September 24 – 30, 2017
The fourth week of September marks the first national Rail Safety Week. The U.S. Department of Transportation and other associations aim to educate the public and remind us that railroads are dangerous. Did you know railways and rail yards are private property? Each year, around 1,000 people are killed or injured trespassing on or near railroads.
Some things to keep in mind next time you encounter train tracks:
Never cross tracks anywhere other than a public crossing and even then, only cross when it is safe to do so.
In an average year, there are approximately 2,500 collisions between trains and motor vehicles, resulting in roughly 250 people killed and 1,000 more injured.
Never try to beat a train or try to go around or under closed crossing gates.
A typical train takes over a mile to come to a complete stop and the majority of vehicle-train crashes occur when the train is traveling at speeds between 40-49 mph.
Crossing railways can be dangerous. You should only cross railway tracks at designated crossings. Listen and look both directions for trains that may be approaching, and follow these other safety tips:
- Never stop on the tracks. Make sure your entire car is able to cross with enough space to successfully clear the tracks before starting to go.

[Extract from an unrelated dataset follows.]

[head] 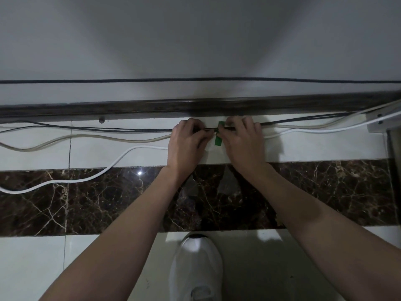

- Be aware of other vehicles that must stop at railroad tracks.
- Walking on railroad tracks is really dangerous, so just don’t do it.
- Never race a train to a crossing. Drive with caution around railroad tracks and be prepared to stop.
- Stop if you see or hear a train approaching. You can easily misjudge a train’s speed and distance because large objects appear to be moving slower than they actually are.
- When red lights are flashing at railroad crossings, stop at least 15 feet from the closest track. Do not proceed over a crossing until the red lights stop flashing, even if the gate rises. And never drive around a crossing gate.